What to do: Reproduce the full listing that appears beneath this instruction exactly.

Collected material:
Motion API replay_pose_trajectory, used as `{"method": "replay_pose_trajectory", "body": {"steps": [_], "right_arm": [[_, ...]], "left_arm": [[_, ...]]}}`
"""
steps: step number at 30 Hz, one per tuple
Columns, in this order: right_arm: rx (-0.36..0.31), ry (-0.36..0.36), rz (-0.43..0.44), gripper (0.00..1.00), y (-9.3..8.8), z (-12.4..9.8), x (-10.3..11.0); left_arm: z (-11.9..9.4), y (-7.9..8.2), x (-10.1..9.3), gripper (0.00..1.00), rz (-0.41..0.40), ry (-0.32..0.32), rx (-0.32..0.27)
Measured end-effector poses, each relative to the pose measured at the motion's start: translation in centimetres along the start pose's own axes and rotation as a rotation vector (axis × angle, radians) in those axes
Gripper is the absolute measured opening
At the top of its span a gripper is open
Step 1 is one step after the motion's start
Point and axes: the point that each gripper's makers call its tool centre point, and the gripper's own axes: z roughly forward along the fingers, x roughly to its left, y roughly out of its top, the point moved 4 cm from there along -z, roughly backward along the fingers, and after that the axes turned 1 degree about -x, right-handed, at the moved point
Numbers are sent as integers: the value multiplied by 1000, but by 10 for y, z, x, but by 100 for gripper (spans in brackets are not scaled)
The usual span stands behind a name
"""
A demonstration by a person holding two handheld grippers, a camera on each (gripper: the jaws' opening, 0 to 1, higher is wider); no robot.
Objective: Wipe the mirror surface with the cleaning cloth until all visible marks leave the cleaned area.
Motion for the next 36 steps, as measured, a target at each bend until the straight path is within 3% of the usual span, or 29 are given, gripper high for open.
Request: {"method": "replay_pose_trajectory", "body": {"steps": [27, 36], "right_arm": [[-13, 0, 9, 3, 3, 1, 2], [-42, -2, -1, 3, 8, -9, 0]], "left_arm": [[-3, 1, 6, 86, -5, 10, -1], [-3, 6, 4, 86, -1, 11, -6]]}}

Answer below:
Motion API replay_pose_trajectory, used as `{"method": "replay_pose_trajectory", "body": {"steps": [_], "right_arm": [[_, ...]], "left_arm": [[_, ...]]}}`
"""
steps: step number at 30 Hz, one per tuple
Columns, in this order: right_arm: rx (-0.36..0.31), ry (-0.36..0.36), rz (-0.43..0.44), gripper (0.00..1.00), y (-9.3..8.8), z (-12.4..9.8), x (-10.3..11.0); left_arm: z (-11.9..9.4), y (-7.9..8.2), x (-10.1..9.3), gripper (0.00..1.00), rz (-0.41..0.40), ry (-0.32..0.32), rx (-0.32..0.27)
Measured end-effector poses, each relative to the pose measured at the motion's start: translation in centimetres along the start pose's own axes and rotation as a rotation vector (axis × angle, radians) in those axes
Gripper is the absolute measured opening
At the top of its span a gripper is open
Step 1 is one step after the motion's start
Point and axes: the point that each gripper's makers call its tool centre point, and the gripper's own axes: z roughly forward along the fingers, x roughly to its left, y roughly out of its top, the point moved 4 cm from there along -z, roughly backward along the fingers, and after that the axes turned 1 degree about -x, right-handed, at the moved point
Numbers are sent as integers: the value multiplied by 1000, but by 10 for y, z, x, but by 100 for gripper (spans in brackets are not scaled)
The usual span stands behind a name
"""
A demonstration by a person holding two handheld grippers, a camera on each (gripper: the jaws' opening, 0 to 1, higher is wider); no robot.
Objective: Wipe the mirror surface with the cleaning cloth until all visible marks leave the cleaned area.
Motion for the next 36 steps, as measured, a target at each bend until the straight path is within 3% of the usual span, or 29 are given, gripper high for open.
Request: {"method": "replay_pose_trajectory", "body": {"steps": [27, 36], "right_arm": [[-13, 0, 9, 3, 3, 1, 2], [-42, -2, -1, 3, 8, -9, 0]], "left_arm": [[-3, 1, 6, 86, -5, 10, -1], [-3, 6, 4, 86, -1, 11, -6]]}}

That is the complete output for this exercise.